- AVAILABLE DATA -
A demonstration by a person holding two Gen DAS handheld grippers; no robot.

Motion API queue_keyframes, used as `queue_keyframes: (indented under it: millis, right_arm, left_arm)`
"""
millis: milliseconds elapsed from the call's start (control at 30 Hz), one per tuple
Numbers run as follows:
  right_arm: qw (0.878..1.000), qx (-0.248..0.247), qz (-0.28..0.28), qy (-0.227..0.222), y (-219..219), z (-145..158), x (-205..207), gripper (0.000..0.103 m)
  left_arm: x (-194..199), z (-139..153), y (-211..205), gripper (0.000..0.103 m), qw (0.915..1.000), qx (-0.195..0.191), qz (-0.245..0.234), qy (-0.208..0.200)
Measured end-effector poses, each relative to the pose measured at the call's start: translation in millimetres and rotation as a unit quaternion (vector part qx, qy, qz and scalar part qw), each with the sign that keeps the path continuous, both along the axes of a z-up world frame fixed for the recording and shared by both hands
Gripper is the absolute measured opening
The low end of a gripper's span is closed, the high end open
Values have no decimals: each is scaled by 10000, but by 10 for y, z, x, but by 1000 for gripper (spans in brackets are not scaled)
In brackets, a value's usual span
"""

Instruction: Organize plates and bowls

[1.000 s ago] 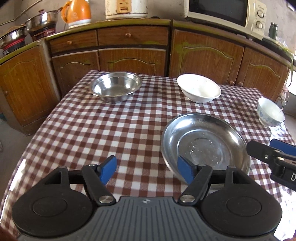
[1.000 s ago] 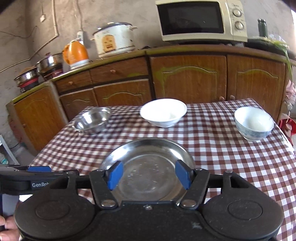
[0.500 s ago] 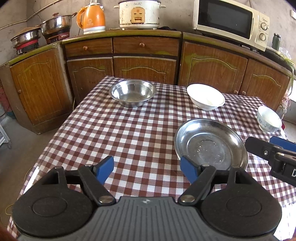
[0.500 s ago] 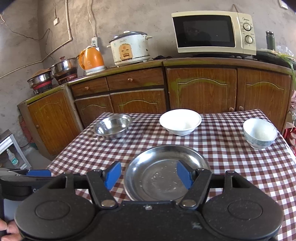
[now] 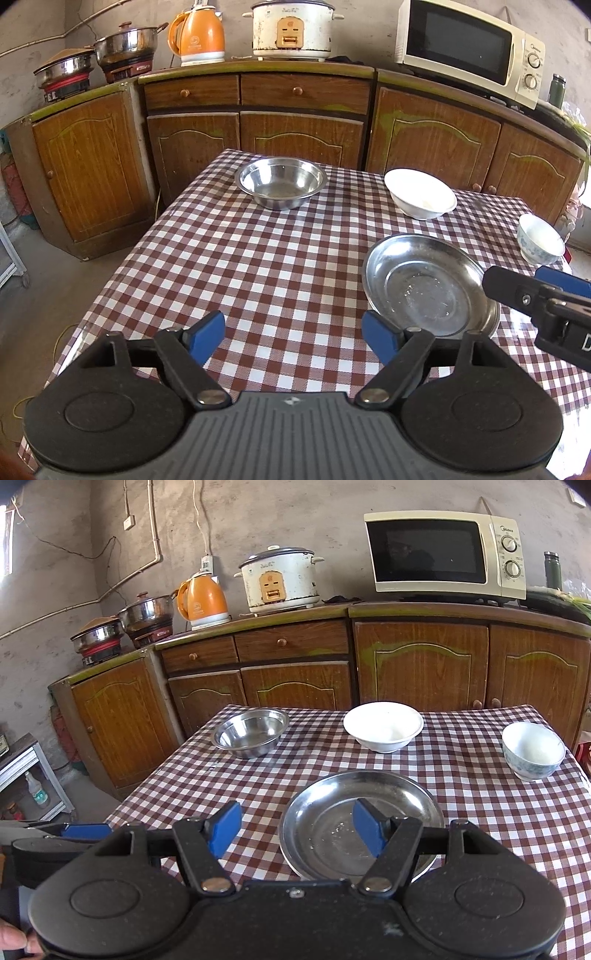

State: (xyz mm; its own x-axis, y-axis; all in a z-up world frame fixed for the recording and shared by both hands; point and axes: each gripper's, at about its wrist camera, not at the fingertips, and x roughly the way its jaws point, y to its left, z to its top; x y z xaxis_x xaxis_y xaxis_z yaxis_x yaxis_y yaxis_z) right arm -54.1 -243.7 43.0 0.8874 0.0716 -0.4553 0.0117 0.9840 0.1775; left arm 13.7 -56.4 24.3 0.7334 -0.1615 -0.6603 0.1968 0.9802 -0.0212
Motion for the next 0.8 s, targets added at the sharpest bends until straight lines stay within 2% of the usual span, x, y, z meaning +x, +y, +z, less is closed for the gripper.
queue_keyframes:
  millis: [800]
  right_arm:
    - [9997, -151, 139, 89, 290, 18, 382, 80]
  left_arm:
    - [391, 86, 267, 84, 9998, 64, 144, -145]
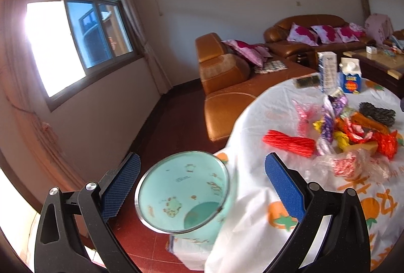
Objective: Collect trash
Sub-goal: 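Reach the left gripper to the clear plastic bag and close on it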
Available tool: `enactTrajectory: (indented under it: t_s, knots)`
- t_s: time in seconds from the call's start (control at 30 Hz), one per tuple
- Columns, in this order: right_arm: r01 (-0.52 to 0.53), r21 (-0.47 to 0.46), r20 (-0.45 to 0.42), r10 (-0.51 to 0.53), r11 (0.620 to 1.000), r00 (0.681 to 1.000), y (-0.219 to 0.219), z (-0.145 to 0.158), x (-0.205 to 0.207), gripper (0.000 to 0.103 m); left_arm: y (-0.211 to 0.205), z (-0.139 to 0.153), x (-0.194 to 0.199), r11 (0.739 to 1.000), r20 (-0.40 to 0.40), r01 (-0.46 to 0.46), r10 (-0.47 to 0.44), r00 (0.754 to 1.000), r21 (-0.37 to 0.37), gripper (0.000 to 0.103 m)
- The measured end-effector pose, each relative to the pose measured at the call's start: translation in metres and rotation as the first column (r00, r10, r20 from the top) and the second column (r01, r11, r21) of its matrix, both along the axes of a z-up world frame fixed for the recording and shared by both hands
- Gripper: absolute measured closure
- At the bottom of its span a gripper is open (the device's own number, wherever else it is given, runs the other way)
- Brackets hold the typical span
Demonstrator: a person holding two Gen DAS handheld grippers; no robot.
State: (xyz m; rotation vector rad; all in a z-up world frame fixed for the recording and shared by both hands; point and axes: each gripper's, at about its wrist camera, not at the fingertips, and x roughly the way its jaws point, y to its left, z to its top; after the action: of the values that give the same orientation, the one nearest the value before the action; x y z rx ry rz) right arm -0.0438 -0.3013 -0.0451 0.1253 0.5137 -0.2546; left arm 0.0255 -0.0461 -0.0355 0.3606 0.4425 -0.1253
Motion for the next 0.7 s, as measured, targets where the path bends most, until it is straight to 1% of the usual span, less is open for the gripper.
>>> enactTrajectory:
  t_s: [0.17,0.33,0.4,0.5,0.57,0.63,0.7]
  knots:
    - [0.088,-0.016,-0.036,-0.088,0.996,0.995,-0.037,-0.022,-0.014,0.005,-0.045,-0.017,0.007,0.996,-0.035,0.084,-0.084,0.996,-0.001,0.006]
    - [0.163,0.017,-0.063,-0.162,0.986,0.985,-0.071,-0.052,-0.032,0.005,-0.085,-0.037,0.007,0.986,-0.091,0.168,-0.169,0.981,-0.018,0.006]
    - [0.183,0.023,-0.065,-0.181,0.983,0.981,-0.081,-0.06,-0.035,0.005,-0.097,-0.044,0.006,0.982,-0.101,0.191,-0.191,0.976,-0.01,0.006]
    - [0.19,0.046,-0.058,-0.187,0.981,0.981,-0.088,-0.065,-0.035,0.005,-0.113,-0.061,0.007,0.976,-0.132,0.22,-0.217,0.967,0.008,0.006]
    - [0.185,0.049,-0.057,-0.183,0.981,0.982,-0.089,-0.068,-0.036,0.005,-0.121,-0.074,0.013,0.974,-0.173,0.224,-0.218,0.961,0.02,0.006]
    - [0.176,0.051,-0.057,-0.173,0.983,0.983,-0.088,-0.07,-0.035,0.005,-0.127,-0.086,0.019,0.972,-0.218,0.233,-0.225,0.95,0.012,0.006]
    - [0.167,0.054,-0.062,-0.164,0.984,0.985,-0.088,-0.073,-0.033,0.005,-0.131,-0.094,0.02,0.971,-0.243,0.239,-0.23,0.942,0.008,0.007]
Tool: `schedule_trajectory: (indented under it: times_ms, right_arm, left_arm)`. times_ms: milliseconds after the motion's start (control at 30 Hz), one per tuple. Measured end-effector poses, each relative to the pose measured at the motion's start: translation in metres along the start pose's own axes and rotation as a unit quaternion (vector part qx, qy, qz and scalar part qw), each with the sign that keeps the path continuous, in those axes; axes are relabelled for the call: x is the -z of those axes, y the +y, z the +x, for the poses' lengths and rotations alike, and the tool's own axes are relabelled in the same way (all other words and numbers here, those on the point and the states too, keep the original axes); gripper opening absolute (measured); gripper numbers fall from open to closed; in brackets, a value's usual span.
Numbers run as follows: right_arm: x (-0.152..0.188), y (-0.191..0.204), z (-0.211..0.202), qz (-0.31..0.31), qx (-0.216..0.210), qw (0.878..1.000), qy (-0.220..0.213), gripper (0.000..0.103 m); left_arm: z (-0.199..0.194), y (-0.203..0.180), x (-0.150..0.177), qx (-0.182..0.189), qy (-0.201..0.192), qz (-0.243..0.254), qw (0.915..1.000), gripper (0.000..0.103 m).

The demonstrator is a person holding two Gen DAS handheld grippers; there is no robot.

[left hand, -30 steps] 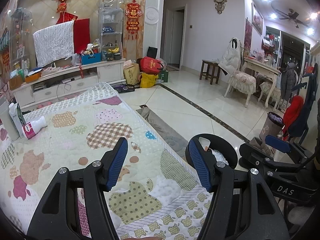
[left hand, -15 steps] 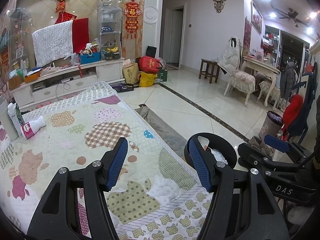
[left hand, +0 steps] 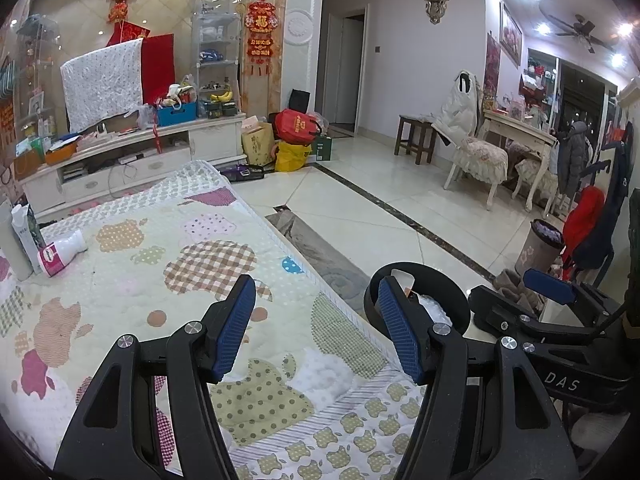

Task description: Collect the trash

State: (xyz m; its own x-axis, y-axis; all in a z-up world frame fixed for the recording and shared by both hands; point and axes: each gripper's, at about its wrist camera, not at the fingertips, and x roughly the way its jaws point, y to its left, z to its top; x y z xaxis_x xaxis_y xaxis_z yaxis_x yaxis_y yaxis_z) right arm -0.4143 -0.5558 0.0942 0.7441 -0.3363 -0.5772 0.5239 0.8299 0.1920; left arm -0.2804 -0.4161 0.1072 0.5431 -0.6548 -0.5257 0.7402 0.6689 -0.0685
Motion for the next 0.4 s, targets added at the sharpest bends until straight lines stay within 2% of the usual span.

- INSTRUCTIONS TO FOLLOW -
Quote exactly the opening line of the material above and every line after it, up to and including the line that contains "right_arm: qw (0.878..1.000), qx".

- YOUR SOLUTION -
A demonstration by a person holding two Gen DAS handheld grippers; no robot.

Motion API queue_keyframes, used as `queue_keyframes: (indented under it: millis, right_arm, left_arm)`
"""
millis: milliseconds elapsed from the call's start (control at 30 Hz), one per tuple
Numbers run as follows:
  right_arm: qw (0.878..1.000), qx (-0.248..0.247), qz (-0.28..0.28), qy (-0.227..0.222), y (-219..219), z (-145..158), x (-205..207), gripper (0.000..0.103 m)

This exercise requires no further output.